===== AVAILABLE DATA

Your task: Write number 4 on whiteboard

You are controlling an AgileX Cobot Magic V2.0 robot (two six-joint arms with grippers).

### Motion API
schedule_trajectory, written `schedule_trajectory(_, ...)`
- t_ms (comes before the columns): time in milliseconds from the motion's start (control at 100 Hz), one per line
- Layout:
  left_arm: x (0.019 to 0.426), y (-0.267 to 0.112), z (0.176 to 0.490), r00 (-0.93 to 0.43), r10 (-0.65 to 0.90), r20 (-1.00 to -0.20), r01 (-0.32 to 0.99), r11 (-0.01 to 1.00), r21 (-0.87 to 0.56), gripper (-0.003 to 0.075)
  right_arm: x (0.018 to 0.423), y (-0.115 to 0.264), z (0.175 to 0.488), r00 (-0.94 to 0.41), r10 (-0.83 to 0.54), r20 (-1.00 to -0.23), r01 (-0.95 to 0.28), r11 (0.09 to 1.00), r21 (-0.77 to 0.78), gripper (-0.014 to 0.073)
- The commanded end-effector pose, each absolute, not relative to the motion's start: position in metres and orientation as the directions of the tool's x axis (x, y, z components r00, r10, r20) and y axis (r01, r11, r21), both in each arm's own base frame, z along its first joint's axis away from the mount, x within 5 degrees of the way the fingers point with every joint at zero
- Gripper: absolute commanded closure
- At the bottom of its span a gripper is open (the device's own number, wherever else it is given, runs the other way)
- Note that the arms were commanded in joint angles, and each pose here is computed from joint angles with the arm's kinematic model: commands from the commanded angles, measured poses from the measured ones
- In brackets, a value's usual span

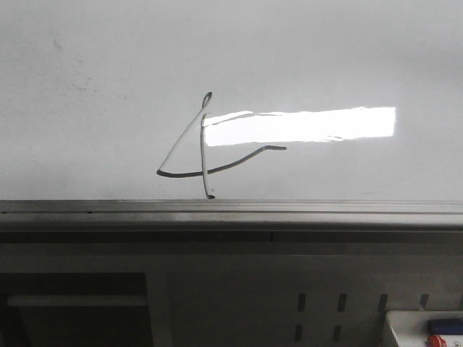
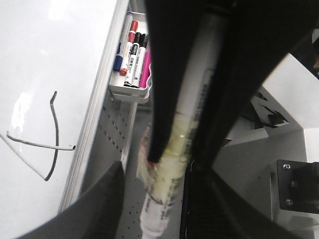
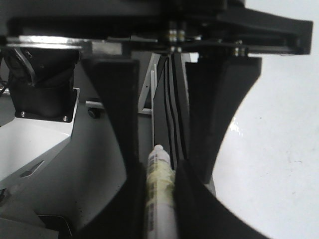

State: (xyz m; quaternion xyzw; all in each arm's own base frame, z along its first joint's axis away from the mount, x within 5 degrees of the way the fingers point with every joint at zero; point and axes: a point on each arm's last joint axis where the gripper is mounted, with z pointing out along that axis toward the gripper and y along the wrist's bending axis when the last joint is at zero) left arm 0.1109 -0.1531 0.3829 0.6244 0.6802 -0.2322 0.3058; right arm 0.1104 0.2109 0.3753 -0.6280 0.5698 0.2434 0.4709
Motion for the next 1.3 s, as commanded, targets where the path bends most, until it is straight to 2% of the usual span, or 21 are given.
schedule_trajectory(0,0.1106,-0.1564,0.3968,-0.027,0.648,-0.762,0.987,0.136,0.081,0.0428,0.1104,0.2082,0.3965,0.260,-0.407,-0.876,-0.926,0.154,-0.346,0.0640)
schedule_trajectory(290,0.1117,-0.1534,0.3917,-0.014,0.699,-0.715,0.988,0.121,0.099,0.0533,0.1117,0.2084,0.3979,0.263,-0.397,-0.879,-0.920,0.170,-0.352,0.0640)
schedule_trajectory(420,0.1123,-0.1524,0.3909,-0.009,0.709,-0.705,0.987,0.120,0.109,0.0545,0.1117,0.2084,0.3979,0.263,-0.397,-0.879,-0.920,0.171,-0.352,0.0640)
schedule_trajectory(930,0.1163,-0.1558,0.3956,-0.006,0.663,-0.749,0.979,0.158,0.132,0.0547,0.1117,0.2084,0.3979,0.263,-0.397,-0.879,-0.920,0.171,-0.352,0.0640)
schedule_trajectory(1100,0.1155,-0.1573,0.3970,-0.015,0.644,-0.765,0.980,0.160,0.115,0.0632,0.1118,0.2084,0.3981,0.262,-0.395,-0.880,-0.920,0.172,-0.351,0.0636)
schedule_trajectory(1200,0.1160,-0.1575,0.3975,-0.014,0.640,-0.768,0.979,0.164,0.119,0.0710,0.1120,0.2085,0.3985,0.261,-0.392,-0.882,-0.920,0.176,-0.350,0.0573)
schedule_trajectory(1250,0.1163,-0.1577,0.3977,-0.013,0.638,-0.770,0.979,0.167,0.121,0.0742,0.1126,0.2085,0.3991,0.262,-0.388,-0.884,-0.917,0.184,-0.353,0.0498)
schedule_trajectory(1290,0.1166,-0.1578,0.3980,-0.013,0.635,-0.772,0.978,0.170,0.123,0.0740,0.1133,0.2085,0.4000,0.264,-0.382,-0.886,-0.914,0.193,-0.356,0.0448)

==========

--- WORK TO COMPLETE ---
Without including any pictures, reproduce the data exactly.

--- REPLY TO THE EXERCISE ---
Your task: Write number 4 on whiteboard

You are controlling an AgileX Cobot Magic V2.0 robot (two six-joint arms with grippers).

### Motion API
schedule_trajectory, written `schedule_trajectory(_, ...)`
- t_ms (comes before the columns): time in milliseconds from the motion's start (control at 100 Hz), one per line
- Layout:
  left_arm: x (0.019 to 0.426), y (-0.267 to 0.112), z (0.176 to 0.490), r00 (-0.93 to 0.43), r10 (-0.65 to 0.90), r20 (-1.00 to -0.20), r01 (-0.32 to 0.99), r11 (-0.01 to 1.00), r21 (-0.87 to 0.56), gripper (-0.003 to 0.075)
  right_arm: x (0.018 to 0.423), y (-0.115 to 0.264), z (0.175 to 0.488), r00 (-0.94 to 0.41), r10 (-0.83 to 0.54), r20 (-1.00 to -0.23), r01 (-0.95 to 0.28), r11 (0.09 to 1.00), r21 (-0.77 to 0.78), gripper (-0.014 to 0.073)
- The commanded end-effector pose, each absolute, not relative to the motion's start: position in metres and orientation as the directions of the tool's x axis (x, y, z components r00, r10, r20) and y axis (r01, r11, r21), both in each arm's own base frame, z along its first joint's axis away from the mount, x within 5 degrees of the way the fingers point with every joint at zero
- Gripper: absolute commanded closure
- At the bottom of its span a gripper is open (the device's own number, wherever else it is given, runs the other way)
- Note that the arms were commanded in joint angles, and each pose here is computed from joint angles with the arm's kinematic model: commands from the commanded angles, measured poses from the measured ones
- In brackets, a value's usual span


State: (xyz m; quaternion xyzw; all in each arm's own base frame, z along its first joint's axis away from the mount, x within 5 degrees of the way the fingers point with every joint at zero; point and axes: a point on each arm's last joint axis where the gripper is mounted, with z pointing out along that axis toward the gripper and y along the wrist's bending axis when the last joint is at zero) left arm 0.1109 -0.1531 0.3829 0.6244 0.6802 -0.2322 0.3058; right arm 0.1104 0.2109 0.3753 -0.6280 0.5698 0.2434 0.4709
Motion for the next 1.3 s, as commanded, targets where the path bends most, until it is straight to 2% of the usual span, or 21 are given.
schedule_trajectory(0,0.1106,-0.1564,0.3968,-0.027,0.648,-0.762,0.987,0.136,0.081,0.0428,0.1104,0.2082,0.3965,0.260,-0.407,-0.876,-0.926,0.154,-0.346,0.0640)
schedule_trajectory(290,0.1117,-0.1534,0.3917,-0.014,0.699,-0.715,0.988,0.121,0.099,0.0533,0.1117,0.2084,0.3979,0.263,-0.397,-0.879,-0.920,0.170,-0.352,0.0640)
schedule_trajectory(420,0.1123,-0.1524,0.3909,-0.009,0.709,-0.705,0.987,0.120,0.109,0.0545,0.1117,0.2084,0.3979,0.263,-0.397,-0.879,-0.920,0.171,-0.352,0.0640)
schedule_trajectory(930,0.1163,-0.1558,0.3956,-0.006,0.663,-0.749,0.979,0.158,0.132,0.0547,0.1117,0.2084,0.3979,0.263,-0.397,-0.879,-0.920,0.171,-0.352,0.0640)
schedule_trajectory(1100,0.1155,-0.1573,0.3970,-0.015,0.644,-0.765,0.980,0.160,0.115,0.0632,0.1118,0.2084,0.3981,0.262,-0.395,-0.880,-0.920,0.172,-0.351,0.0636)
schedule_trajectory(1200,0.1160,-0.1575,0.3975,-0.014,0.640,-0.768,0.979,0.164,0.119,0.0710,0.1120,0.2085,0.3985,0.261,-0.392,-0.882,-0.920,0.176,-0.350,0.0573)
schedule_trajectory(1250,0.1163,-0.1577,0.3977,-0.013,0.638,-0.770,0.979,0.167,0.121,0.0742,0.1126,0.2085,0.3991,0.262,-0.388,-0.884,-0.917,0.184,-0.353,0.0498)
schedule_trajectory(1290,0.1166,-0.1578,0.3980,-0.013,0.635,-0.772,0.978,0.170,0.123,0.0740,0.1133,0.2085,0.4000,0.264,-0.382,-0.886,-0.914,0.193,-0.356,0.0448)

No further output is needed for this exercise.